The cover glass in the form of titanate glass particularly advantageously comprises (in% by weight based on the oxides) or consists of:

it is particularly advantageous if the above-mentioned covering glass in the form of a titanate glass also contains the following components in% by weight, based on the oxides:

the conductor can then be introduced into the opening for producing the feedthrough as follows:

first, the glass material of the composition according to the invention is introduced into the opening in the base body together with the pin-shaped conductor. The glass is then heated together with the conductor, in particular the pin-shaped conductor, in particular to the melting temperature of the glass, so that the glass material softens and encloses the conductor, in particular the pin-shaped conductor, in the opening and lies against the base body. Since the melting temperature of the material of the base body and the conductor, in particular of the pin-shaped conductor, is higher than the melting temperature of the glass material, the base body as well as the pin-shaped conductor are in the solid state. Advantageously, the melting temperature of the glass material is 20 to 150K lower than the melting temperature of the material of the matrix or pin-shaped conductor. If, for example, aluminum has a melting point T_MeltingWhen used as light metal at 660.32 ℃, the glass material has a melting temperature in the range of 350 ℃ to 640 ℃, preferably in the range of 350 ℃ to 600 ℃, particularly preferably in the range of 350 ℃ to 600 ℃<In the range of 580 ℃, in particular from 450 ℃ to<In the range of 560 ℃. As an alternative to light metals such as aluminum, aluminum alloys, magnesium alloys, titanium alloys, etc., SiC matrices that have been infiltrated with Al can also be used as materials for the matrix. This material is also known as AlSiC. AlSiC has a SiC core with Al diffused therein. The ratio of Al can be used to adjust the properties, particularly the coefficient of expansion. In particular, AlSiC has a lower thermal expansion than pure aluminum.

Furthermore, if a light metal is used as the material for the conductor, for example, the pin-shaped conductor or the electrode connecting member, the light metal is also characterized by a thickness of 5 × 10⁶S/m to 50X 10⁶Specific conductivity in the S/m range.

The other material may be steel, stainless steel or stainless steel.

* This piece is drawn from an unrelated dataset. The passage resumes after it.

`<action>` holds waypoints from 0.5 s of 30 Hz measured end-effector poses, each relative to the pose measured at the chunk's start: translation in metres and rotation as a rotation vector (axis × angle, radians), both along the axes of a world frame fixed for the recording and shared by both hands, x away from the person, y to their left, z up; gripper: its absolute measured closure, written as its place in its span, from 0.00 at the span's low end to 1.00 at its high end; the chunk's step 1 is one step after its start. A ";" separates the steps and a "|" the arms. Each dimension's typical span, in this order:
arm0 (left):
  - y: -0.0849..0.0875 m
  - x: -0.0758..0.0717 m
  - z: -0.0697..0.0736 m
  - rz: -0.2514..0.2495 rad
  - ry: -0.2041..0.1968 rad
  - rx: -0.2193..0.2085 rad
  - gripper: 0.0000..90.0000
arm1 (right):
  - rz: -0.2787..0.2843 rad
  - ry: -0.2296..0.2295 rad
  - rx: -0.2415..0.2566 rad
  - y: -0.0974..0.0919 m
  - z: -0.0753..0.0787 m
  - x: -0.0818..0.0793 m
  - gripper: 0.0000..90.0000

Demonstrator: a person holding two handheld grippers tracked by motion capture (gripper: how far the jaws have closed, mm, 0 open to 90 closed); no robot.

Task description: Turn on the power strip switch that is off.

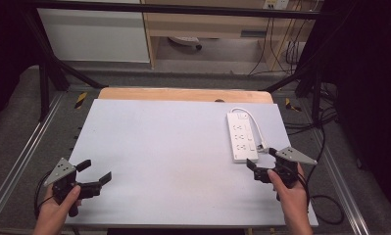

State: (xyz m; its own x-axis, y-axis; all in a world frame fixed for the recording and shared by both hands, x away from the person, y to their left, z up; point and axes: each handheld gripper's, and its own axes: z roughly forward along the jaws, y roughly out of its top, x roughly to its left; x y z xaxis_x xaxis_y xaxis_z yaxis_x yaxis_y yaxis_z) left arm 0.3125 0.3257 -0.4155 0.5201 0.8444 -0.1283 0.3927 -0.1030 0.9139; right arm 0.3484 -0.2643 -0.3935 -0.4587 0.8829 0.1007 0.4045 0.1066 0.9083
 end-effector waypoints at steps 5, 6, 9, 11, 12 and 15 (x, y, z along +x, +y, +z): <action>0.000 0.000 0.000 -0.001 0.002 0.002 0.06 | 0.012 0.010 -0.010 0.002 0.004 0.007 0.03; 0.000 0.000 0.000 -0.001 0.001 0.004 0.06 | 0.014 0.010 -0.012 0.003 0.004 0.008 0.03; 0.000 0.000 0.000 -0.001 0.004 0.001 0.06 | 0.014 0.008 -0.010 0.003 0.008 0.012 0.03; 0.000 0.000 -0.001 -0.002 0.004 0.001 0.06 | 0.011 0.006 -0.001 0.003 0.010 0.014 0.03; 0.000 0.001 -0.001 -0.003 0.004 0.001 0.06 | 0.013 0.007 0.003 0.003 0.011 0.016 0.03; -0.001 0.001 -0.001 -0.002 0.004 0.003 0.06 | 0.018 0.003 0.005 0.004 0.014 0.019 0.03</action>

The material of the conductor, in particular of the pin-shaped conductor, can be the same as the material of the base body, i.e. for example aluminum or AlSiC. This has the advantage that the coefficients of expansion of the base body and the metal pins are the same. Thus, the coefficient of expansion α of a glass or glass-ceramic material only has to be adapted to one material. Furthermore, the outer conductor may comprise the material stainless steel or steel.

Alternatively, the conductor, in particular the pin-shaped conductor, may comprise Cu, CuSiC or a copper alloy, Mg or a magnesium alloy, gold or a gold alloy, silver or a silver alloy, NiFe, a NiFe sheath with a copper inner part, and a cobalt-iron alloy.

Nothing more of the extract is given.